The translocation t(8;21)(q22;q22) is one of the most common structural chromosomal aberrations in patients with AML, involving fusion of part of the RUNX1-gene on chromosome 21 to the almost complete open reading frame of the MTG8/ETO gene on chromosome 8 [2]. The patients with AML have favorable prognosis with achievement of complete morphological remission, and promising respond to high dose Ara-C containing regime [9]. Numerical and structural oddities leading to complex chromosomal anomalies (CCA) in t(8;21) cases involve the variant chromosomes 1, 2, 3, 4, 5, 6, 7, 8, 10, 11, 12, 13, 14, 15, 16, 17, 18, 19, 20, or X [10, 11]. But the prognostic impact of patients with complex variant involvement in addition to t(8;21)(q22;q22) is still unexplored. The CCA in the present study is a novel form of complex translocation involving chromosome 17. We attempt to reinforce a potential relevant role of a der(17) chromosome in the pathogenesis of AML M2, which contains in our patient the RUNX1/RUNX1T1 fusion gene: karyotype 46,XX,del(8)(q21q22),der(17)(21qter->21q22::8q22->8q21::17p13 > 17qter),der(21)t(17;21)(p13;q22). FISH analysis using TP53 specific probe showed that there is no loss or involvement of TP53 gene in the patient (Additional file 1: Fig. S1).

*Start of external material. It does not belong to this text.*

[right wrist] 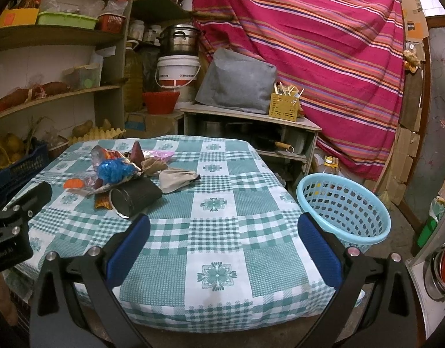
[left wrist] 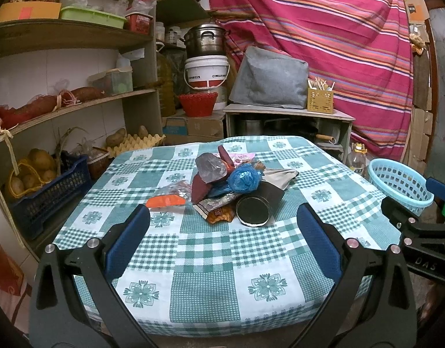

In addition, Real Time-PCR analysis revealed the presence of RUNX1/RUNX1T1 fusion transcripts coupled with presence of FLT3-ITD mutation. The FLT3 gene mutations are the most frequent genetic abnormality associated with AML. The rapid identification of these mutations is therefore significant to determine the prognostic impact against the overall genetic background of the leukemic cells. The insertion of tandem duplication into exon 11 and exon 12 in the wild-type FLT-3 produces internal tandem duplication (ITD), which results in constitutive activation of the negative regulation of the juxtamembrane domain [12]. Activating the mutation of D835 within the activation loop of FLT-3 in human hematologic malignancies leads to persistent activation of the FLT-3 receptor. In pediatric patients, FLT3 mutations have been associated with poor prognosis [13]. It has been reported that in adults with CBF (core binding factor) AML the substantial prognostic markers for the outcome are minimal residual disease levels, rather than the FLT3-ITD mutations [14].

Conclusions

The translocation t(8;21)(q22;q22) is a frequent chromosome abnormality seen in AML-M2 which is easily identified by standard chromosome analysis. The present study illustrates a unique complex translocation t(8;21;17), which reinforces that the region on chromosome 17 may harbor a critical candidate gene that could play an important role in the pathogenesis of AML. Additional cases are needed to elucidate its clinical features and prognosis. This finding supports the concept of genetic screening of complex variant translocations in AML patients, thereby envisaging not only the monitoring treatment outcome, but also for clinical manifestation and identification of additional clones that may emerge after the course of treatment.